To the best of my knowledge, there is no more efficient than implementing it yourself in PyTorch, i.e., there exists no simple argument option.
As you said, the standard mode is tensorflow's 'concat'
. If we wanna verify this, we can test it as follows:
import torch
from torch import nn
# Create the LSTMs
in_dim = 5
out_dim = 100
lstm = nn.LSTM(in_dim, out_dim, batch_first=True)
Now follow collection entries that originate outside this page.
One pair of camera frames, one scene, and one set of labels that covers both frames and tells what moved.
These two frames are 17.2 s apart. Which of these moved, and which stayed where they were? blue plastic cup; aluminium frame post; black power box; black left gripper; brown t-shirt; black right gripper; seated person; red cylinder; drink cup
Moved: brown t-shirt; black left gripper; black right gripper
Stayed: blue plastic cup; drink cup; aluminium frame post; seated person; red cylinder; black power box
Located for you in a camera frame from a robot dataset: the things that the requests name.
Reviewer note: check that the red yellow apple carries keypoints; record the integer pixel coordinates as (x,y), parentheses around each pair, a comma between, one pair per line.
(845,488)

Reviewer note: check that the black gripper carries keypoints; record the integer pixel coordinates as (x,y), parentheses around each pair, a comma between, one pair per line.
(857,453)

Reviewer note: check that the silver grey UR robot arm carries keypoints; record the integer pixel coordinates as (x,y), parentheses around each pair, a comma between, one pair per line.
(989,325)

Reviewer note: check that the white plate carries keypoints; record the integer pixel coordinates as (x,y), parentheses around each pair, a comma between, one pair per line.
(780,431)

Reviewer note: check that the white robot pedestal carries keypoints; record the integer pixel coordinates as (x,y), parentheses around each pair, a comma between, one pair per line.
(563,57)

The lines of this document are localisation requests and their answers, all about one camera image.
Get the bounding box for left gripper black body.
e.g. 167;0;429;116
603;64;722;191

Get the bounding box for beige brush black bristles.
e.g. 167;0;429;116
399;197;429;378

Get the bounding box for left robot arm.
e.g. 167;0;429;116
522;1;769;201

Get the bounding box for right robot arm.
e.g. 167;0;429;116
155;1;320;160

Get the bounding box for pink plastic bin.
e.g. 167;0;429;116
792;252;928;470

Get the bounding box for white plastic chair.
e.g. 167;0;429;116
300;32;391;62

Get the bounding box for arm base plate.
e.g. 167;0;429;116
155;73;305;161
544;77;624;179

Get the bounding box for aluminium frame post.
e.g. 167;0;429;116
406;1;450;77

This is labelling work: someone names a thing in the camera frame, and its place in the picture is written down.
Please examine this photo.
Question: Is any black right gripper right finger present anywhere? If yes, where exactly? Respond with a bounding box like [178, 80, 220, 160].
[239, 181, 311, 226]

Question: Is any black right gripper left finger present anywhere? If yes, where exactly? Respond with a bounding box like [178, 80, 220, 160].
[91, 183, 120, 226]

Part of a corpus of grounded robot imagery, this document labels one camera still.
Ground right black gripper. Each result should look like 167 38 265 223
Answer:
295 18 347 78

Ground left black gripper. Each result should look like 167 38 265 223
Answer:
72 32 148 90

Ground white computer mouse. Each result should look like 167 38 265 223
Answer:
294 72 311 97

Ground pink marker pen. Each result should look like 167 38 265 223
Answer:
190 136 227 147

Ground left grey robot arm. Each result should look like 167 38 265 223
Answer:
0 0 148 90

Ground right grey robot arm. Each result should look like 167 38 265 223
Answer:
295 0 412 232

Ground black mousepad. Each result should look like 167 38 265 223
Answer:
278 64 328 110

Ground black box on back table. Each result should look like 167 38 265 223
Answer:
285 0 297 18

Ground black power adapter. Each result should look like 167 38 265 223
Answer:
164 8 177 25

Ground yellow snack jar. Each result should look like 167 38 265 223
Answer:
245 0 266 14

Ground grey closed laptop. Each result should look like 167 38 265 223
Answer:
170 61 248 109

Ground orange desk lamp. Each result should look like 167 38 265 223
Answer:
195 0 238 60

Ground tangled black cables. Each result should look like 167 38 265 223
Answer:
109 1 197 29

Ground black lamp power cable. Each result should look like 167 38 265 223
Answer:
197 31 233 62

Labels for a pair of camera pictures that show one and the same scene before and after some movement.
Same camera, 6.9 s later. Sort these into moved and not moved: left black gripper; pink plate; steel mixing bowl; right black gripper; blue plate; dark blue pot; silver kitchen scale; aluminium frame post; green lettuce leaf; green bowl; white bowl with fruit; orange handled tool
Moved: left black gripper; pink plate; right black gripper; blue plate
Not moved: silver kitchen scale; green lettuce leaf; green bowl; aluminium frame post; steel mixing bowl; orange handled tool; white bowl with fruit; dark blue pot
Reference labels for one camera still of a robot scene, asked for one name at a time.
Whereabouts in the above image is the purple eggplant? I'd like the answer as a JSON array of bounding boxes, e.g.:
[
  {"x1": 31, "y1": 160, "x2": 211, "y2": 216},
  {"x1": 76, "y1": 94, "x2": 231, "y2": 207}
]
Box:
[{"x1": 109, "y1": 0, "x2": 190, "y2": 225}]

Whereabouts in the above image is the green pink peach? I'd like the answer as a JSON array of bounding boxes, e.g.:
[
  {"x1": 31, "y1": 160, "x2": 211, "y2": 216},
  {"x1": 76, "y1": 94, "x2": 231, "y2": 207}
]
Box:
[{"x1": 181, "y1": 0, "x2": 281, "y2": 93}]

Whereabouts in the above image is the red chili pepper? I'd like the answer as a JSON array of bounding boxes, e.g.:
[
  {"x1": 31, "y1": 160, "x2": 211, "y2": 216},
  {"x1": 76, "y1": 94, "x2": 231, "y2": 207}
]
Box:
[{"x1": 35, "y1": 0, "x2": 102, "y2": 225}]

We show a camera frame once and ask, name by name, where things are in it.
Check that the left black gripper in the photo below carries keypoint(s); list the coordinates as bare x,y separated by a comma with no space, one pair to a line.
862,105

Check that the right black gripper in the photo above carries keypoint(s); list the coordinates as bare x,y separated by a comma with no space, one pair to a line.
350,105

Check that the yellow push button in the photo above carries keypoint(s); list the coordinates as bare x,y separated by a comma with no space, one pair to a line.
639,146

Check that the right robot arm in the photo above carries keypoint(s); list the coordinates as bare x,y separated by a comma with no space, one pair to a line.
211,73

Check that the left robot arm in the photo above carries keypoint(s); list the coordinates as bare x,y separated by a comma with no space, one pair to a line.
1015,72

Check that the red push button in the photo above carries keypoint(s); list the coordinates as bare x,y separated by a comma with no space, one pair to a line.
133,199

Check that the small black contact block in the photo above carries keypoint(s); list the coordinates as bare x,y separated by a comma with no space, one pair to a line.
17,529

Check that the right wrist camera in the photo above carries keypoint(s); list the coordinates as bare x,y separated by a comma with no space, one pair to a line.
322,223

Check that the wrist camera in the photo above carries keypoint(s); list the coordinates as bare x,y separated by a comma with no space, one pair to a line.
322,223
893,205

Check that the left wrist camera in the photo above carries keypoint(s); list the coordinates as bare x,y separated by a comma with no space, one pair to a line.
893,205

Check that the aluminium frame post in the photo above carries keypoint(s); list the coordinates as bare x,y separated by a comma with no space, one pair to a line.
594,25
bilstm = nn.LSTM(in_dim, out_dim, batch_first=True, bidirectional=True)
# Copy forward weights
bilstm.weight_ih_l0 = lstm.weight_ih_l0
bilstm.weight_hh_l0 = lstm.weight_hh_l0
bilstm.bias_ih_l0 = lstm.bias_ih_l0
bilstm.bias_hh_l0 = lstm.bias_hh_l0
# Execute on random example
x = torch.randn(1, 3, in_dim)
output1, (h_n1, c_n1) = lstm(x)
output2, (h_n2, c_n2) = bilstm(x)
# Assert equality of the forward loops
assert torch.allclose(output1, output2[:, :, :out_dim]) # Output is the same
assert torch.allclose(h_n1, h_n2[0]) # Hidden state is the same
assert torch.allclose(c_n1, c_n2[0]) # Cell state is the same
In the following examples for the other three merge modes for future reference:
Initialization
in_dim = 5
out_dim = 100
bilstm = nn.LSTM(in_dim, out_dim, batch_first=True, bidirectional=True)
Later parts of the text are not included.